HOLY MOLEY!!! $216 for 10 bales!

I just paid $460 for 230 bales!

I love my minis and have 9 at this point, but if I had to pay that, Im sorry but I would'nt have any at that point. And for that reason alone, I will NEVER EVER move south! I may hate Michigan and its weather, BUT at least I can aford to live here and have all my critters and do it with a part time job AND pay 1/2 the bills! Plus I am a mini farrier off the side.

Wow I give all of you who pay high prices to have your little fur babies 2 thumbs up! Cause I know I could'nt! PLUS many of you also show, send horses to trainners, and have other hobbys that cost $$$ Too!

WOW WOW WOW


----------



## bluerogue (Jun 26, 2011)

O So, I buy small scale from a grower. It is good quality hay. We meet him in East Nicolaus to pick up the hay. It was $11 a bale this morning, but we got the alfalfa, which had some grass mixed in. He has real nice tri-forage, as well.
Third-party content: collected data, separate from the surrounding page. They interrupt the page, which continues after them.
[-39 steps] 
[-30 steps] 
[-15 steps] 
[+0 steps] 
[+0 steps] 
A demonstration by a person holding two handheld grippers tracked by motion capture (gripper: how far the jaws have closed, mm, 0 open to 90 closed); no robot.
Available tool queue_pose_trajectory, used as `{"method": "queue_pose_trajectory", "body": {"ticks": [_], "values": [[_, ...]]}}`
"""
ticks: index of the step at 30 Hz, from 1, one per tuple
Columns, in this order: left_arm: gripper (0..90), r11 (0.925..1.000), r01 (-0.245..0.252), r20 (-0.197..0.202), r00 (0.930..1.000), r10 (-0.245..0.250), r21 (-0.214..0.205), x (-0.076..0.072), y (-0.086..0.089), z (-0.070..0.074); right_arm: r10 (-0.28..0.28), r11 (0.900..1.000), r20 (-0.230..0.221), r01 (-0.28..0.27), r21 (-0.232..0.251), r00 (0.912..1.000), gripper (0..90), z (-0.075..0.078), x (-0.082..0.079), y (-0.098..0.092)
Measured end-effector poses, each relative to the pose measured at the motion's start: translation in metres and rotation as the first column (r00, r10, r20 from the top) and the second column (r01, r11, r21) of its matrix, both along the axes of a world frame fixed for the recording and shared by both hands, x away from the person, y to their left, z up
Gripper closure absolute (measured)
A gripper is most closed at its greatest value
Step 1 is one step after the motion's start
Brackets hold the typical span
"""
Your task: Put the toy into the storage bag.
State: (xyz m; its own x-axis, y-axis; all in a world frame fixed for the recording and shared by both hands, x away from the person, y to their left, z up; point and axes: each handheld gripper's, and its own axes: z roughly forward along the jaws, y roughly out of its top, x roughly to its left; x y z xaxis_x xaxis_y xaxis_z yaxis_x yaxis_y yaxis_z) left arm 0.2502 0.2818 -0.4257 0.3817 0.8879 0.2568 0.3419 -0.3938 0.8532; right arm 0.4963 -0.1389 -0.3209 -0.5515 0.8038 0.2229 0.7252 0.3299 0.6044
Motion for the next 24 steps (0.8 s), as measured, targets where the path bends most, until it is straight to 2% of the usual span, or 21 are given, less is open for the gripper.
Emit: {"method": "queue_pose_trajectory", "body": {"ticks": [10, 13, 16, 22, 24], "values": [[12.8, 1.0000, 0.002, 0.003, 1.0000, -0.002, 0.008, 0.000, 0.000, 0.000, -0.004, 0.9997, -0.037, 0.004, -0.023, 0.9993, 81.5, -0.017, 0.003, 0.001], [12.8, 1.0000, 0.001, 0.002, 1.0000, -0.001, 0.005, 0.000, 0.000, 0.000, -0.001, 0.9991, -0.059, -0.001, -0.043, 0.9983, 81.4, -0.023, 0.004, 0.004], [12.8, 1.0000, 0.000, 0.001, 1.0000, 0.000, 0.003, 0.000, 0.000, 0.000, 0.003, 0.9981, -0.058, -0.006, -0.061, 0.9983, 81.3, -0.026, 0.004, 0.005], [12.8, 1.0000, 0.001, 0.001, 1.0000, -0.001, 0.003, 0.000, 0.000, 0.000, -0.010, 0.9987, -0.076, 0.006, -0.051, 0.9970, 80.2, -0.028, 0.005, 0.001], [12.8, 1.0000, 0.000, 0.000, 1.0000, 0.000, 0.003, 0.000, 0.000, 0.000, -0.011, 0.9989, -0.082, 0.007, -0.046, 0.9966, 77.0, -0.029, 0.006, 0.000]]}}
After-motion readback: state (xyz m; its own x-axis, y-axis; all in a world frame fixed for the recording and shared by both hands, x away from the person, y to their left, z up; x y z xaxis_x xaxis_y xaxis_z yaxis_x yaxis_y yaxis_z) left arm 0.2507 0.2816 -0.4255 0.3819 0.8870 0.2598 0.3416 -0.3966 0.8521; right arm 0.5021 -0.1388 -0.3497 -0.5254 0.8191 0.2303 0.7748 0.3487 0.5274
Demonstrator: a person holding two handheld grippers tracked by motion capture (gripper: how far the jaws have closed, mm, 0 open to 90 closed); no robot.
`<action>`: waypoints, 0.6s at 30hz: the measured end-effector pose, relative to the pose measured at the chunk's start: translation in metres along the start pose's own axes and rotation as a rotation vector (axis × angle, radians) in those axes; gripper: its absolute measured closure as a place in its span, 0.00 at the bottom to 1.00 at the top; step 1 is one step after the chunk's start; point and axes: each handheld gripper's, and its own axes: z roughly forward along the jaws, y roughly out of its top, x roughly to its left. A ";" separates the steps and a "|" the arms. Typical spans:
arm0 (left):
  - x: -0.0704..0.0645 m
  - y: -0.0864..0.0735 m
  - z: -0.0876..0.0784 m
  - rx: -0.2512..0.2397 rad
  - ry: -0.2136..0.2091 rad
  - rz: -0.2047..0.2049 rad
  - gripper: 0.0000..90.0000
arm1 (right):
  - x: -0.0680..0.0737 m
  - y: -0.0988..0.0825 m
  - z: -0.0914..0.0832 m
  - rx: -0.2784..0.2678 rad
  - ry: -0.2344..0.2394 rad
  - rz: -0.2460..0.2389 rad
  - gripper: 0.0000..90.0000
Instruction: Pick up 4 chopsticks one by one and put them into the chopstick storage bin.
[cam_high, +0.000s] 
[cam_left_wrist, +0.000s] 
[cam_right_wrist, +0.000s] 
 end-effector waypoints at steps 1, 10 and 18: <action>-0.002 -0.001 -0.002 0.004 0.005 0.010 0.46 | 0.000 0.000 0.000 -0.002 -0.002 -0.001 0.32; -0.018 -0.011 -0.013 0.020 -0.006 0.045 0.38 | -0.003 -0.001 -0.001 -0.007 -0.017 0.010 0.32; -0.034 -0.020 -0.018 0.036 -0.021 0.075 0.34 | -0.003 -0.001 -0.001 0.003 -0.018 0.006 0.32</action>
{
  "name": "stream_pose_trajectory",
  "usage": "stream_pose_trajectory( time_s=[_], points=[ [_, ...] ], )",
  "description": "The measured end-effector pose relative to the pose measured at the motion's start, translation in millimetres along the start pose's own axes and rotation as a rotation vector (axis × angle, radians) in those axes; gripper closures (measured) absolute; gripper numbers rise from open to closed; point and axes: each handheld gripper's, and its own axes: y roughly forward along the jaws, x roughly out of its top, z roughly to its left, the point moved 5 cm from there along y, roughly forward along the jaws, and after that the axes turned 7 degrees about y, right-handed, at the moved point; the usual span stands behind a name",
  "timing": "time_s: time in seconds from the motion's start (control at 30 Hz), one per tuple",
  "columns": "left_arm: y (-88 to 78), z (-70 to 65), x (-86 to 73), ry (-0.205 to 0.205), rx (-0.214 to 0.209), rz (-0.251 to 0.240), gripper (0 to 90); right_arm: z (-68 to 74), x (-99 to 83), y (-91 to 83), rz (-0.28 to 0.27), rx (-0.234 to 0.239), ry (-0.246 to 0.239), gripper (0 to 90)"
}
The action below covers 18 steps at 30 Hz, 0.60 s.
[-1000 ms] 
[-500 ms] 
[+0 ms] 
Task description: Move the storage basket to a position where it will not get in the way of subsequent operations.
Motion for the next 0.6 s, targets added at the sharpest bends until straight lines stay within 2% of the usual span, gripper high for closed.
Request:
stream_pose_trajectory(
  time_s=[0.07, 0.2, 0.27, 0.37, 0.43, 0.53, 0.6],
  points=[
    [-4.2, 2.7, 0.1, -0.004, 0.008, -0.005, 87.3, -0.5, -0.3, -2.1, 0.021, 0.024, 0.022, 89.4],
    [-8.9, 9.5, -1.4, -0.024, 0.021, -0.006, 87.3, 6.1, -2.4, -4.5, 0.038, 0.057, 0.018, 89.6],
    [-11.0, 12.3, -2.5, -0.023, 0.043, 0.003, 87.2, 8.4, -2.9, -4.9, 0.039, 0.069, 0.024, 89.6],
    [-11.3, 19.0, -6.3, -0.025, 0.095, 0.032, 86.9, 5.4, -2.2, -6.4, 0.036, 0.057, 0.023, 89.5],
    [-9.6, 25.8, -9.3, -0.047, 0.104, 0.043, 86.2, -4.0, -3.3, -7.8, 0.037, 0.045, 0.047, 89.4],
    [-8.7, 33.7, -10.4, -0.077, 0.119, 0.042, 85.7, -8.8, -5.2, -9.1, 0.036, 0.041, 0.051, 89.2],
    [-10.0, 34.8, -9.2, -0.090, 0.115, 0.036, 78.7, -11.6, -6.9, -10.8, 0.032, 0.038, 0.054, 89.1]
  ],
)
Let me know if you want his name and number. When I have to buy hay from a feed store, I buy from River Valley. I get my grain there, and have been buying from them for 8 years now.


----------



## Sandy B (Jun 26, 2011)

O So said:


> Yah, I bought it at Elverta Feed. I didn't price it because I didn't realize it was that much until he told me the total. LOL I wanted to buy from him because I really loved his hay he had before. He gets it from the Tuly (sp) Lake area.
> 
> The hay is nice hay, but I think it must be first cutting. It has the tops of the orchard grass and bigger stems. The stuff I bought last fall was smaller stemmed and had no orchard hay tops. (The little seed or flower things.) It is alfalfa and orchard grass mix.
> 
> ...



The 4 way is two different types of oat, barley & wheat. Too stemy for the minis in my opinion. It smelled good and was pretty but I never had much luck feeding this kind of hay, just too much waste and they seem to get hay bellies. Depending on what you are using your minis for, a straight orchard grass would be plenty of nutrition for them, you may even want to feed a rye or meadow. I look for the fine stem stuff. What is nice about Meadow is that it is low calories and low sugar, so you can feed more and they will not think they are starving. I have all my minis on it except the mare with a foal at her side. She gets a 1/2 pound of Elk Grove Milling Stable Mix. All my minis get anywhere from 3/4 to a pound of the Purina Mini Horse & Pony Feed (grain). That gives them the vitamins they need and omegas for a shiny healthy coat. Echo Valley has gorgeous Meadow Grass right now. I actually have started my full sized horses on it once a day too. The big horses get alfalfa in the am though but used to get Orchard at night. However, they look like porky pigs so I switched them to the Meadow. They do not "love" it as much as the Orchard but they clean it up by morning. I put the hay in a slow feeder hay bag and then there is no waste either. If you have any other questions, I am happy to help you.


----------



## Sandy B (Jun 26, 2011)

We also buy from a hay grower when we can. Right now their hay prices are not the greatest either. Last year at this time we were paying $7 for alfalfa and $8 for Orchard. Beautiful hay from the grower/broker. It might be the same guy we buy from in East Nicolaus that Bluerogue buys from. His name is Dave Correia. Its just a bit of a drive for us, about 45 minutes. But he always has gorgeous hay! Also, if you keep an eye on Sacramento Craigslist you will see some growers selling hay. It certainly is not what 2010 prices were, almost double. I go through about about 10-12 bales a week of 100+ pound 3 string bales. This does not include grain and supplements. It is costing a fortune to feed my horses and I feed them extremely well, each horse is fed as an individual and according to their needs and work load. It is touch right now and hay prices are at their cheapest right now I am told. I wish I had the money to buy a truckload but do not have the storage. The most I can store is about 4-5 ton at a time.


----------



## bluerogue (Jun 26, 2011)

We buy from Eric Roloff, Sandy. We end up getting hay every 3 weeks or so. I can only store about 16 bales at a time. I would love to be able to store more, but we just don't have the storage space. All our horses are fat and shiny (save the older rescued mare, who is getting there, and our even older founder mare with bad teeth. I'm afraid we're coming to the end of the road with her... she's started dropping weight now, despite everything I put in front of her. But they aren't skinny, just not as fleshy as I tend to keep everyone- so skinny for me, but anyone else would say they are at a good weight).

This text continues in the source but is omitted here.